:: WORK REQUEST ::
What is needed here is an exact repetition of the records below, beginning at the line that has "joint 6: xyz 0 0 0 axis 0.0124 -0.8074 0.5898" and stopping after the line that has "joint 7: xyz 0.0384".

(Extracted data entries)
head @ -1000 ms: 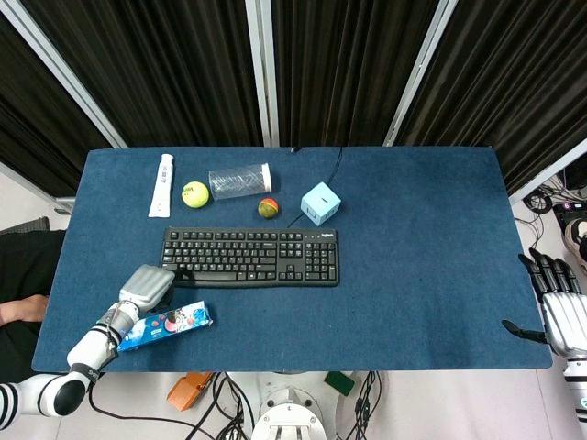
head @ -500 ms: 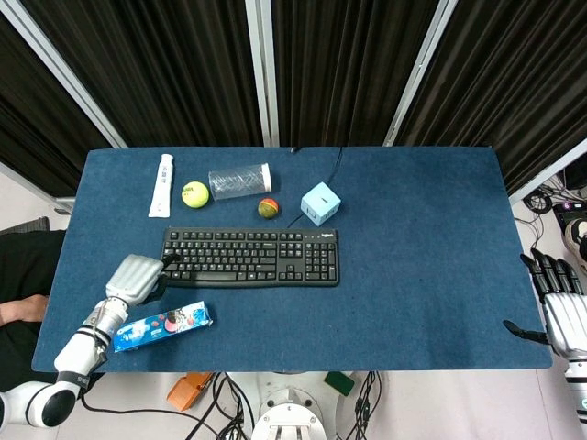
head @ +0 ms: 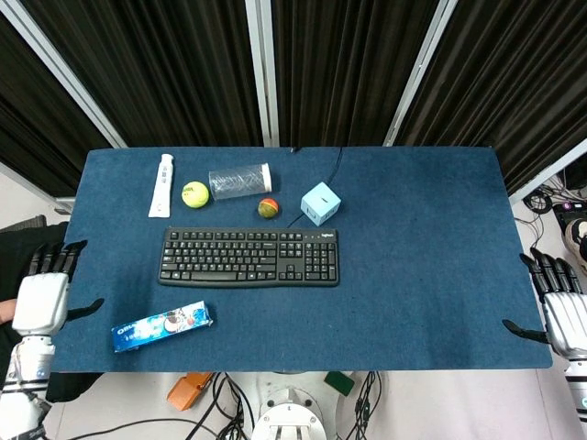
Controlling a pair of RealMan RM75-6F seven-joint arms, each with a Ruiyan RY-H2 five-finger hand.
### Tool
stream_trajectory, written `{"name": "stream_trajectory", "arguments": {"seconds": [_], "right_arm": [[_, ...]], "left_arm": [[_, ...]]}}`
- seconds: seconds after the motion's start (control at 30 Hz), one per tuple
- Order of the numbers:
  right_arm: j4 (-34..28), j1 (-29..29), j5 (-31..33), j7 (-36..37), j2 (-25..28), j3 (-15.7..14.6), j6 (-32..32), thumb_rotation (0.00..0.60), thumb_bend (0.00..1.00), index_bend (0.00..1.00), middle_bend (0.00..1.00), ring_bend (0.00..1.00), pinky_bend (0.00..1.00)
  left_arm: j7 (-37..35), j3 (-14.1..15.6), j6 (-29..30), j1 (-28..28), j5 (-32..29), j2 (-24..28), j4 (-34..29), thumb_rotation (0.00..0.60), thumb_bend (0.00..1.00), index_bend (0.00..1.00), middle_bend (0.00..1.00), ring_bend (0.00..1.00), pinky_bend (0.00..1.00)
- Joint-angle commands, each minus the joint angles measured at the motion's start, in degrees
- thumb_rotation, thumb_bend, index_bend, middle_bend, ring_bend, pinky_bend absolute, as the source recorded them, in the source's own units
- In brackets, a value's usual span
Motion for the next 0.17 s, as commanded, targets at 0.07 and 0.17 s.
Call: {"name": "stream_trajectory", "arguments": {"seconds": [0.07,0.17], "right_arm": [[-0.3,0.0,-0.3,-0.4,0.1,0.0,0.3,0.600,0.08,0.00,0.00,0.00,0.00],[-0.6,0.0,-0.4,-0.7,0.1,-0.1,0.4,0.600,0.08,0.00,0.00,0.00,0.00]], "left_arm": [[-2.0,2.0,4.0,4.3,2.6,-1.0,2.1,0.600,0.07,0.09,0.12,0.07,0.05],[-2.9,2.9,5.7,6.4,4.1,-1.3,2.5,0.600,0.07,0.09,0.12,0.07,0.04]]}}
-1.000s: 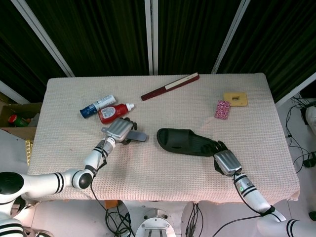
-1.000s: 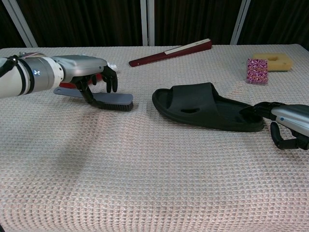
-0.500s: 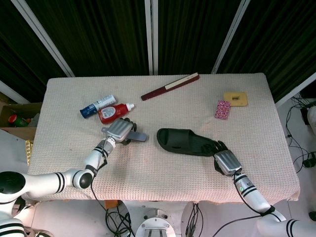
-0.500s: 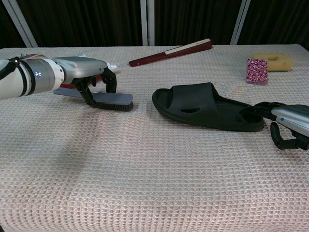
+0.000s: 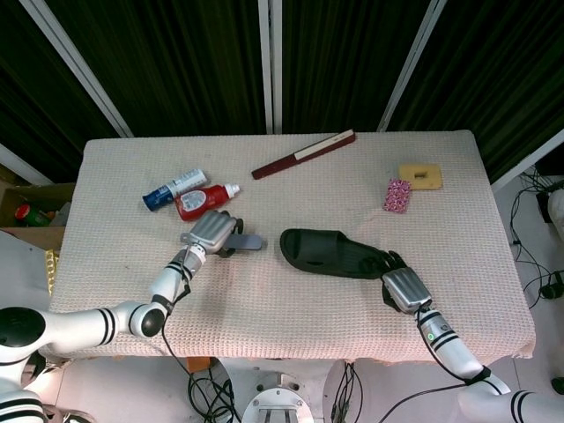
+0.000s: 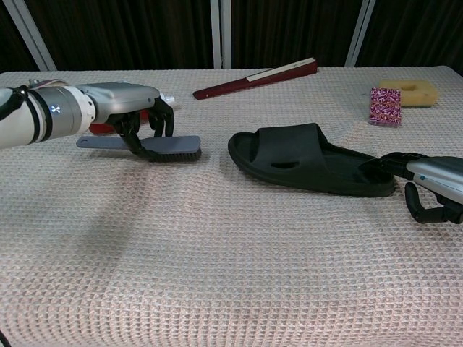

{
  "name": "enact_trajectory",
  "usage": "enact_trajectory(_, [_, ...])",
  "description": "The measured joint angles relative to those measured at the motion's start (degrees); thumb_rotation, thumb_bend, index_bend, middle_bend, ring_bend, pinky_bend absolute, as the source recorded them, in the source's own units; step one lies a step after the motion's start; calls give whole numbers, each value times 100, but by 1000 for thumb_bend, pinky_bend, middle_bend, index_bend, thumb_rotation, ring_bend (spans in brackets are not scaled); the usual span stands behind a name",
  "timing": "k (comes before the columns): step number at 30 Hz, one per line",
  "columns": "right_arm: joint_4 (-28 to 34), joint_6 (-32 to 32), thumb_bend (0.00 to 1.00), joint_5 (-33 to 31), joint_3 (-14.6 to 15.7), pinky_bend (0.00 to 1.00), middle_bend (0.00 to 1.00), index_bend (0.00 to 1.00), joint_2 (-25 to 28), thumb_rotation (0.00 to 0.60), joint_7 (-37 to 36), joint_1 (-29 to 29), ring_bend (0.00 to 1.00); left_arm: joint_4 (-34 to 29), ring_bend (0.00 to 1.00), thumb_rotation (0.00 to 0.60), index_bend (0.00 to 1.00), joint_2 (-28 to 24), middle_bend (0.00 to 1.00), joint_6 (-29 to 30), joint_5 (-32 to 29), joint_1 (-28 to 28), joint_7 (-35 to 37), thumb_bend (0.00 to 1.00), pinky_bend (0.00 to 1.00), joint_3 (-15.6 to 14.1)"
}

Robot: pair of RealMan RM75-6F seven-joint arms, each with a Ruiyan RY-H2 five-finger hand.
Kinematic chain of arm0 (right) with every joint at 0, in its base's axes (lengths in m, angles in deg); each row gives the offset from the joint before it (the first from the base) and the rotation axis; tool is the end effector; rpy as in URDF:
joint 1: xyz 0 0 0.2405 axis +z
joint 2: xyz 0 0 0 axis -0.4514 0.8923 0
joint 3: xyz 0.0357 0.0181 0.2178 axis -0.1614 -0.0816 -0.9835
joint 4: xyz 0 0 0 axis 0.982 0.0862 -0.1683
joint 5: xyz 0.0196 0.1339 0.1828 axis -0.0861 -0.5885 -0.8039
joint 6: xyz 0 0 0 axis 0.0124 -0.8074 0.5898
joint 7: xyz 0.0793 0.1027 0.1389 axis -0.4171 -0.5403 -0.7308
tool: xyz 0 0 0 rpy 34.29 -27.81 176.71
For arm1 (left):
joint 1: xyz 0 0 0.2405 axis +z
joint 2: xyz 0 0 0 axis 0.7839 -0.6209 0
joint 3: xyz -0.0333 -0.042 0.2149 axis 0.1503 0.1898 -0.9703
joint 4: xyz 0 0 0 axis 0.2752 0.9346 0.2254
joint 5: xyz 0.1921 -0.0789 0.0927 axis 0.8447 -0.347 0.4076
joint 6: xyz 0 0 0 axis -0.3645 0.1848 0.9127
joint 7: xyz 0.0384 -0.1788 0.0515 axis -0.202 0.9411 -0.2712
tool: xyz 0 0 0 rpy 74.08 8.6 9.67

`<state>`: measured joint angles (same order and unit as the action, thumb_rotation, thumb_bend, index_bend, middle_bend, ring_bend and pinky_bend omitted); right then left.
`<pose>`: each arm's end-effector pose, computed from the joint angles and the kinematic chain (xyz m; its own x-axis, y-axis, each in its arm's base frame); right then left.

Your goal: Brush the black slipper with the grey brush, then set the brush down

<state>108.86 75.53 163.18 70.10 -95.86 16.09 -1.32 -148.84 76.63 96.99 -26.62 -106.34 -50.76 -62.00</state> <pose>-0.2440 -0.2791 -0.0591 0.4535 -0.4325 0.7793 -0.8858 -0.3151 0.3406 -0.1082 0.3883 -0.0877 0.5285 0.4114 0.7426 0.8397 -0.3821 -0.3859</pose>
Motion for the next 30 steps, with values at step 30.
enact_trajectory(30, [-21, -15, 1000, -30, -4, 56, 155, 112, -14, 600, 15, -9, 0, 498, 642, 600, 823, 317, 839, 261, 943, 371, 1033, 418, 755, 190])
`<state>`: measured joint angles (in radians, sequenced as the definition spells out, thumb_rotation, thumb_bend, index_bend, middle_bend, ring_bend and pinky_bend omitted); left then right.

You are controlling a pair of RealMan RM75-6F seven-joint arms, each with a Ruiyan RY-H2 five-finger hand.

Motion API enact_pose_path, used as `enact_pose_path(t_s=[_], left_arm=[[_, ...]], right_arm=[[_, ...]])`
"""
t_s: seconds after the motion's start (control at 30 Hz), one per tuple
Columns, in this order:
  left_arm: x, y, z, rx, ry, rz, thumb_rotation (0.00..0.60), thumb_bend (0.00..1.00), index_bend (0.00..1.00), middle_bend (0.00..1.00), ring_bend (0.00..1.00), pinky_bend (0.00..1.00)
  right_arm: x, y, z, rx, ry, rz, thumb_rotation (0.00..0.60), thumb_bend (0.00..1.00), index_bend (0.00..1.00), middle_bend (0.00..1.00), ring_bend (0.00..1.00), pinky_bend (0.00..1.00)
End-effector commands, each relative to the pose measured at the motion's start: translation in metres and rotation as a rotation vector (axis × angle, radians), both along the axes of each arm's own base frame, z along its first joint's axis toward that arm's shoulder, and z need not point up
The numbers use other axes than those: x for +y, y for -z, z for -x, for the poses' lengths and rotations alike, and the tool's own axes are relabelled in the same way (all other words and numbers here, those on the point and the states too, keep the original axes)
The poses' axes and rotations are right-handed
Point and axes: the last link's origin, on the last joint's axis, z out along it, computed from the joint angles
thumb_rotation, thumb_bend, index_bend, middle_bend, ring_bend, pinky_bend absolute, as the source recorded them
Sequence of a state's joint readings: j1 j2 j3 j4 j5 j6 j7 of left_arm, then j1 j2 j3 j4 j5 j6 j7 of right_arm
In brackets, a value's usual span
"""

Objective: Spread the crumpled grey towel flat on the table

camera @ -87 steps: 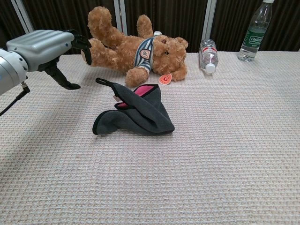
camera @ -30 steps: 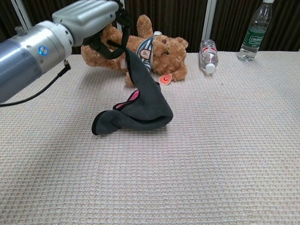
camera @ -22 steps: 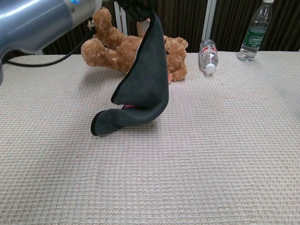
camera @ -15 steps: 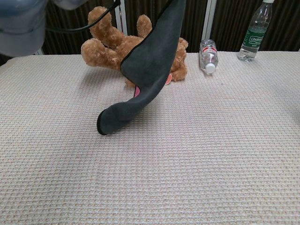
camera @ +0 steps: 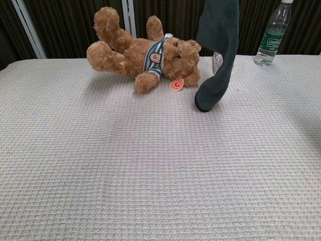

:: TASK RESULT ::
joint 6: xyz 0 0 0 axis 0.0124 -0.8074 0.5898
joint 7: xyz 0.0793 0.1027 0.1389 axis -0.4171 -0.5403 -0.7308
tool: xyz 0 0 0 rpy 34.29 -27.81 176.71
For arm1 (left):
joint 1: xyz 0 0 0.2405 axis +z
joint 2: xyz 0 0 0 axis 0.7839 -0.6209 0
joint 3: xyz -0.0333 -0.042 0.2149 axis 0.1503 0.1898 -0.9703
joint 4: xyz 0 0 0 axis 0.2752 0.9346 0.2254
joint 5: xyz 0.1921 -0.0789 0.0927 axis 0.8447 -0.347 0.4076
joint 6: xyz 0 0 0 axis -0.3645 0.1848 0.9127
joint 7: xyz 0.0384 -0.1788 0.0515 axis -0.202 0.9411 -0.2712

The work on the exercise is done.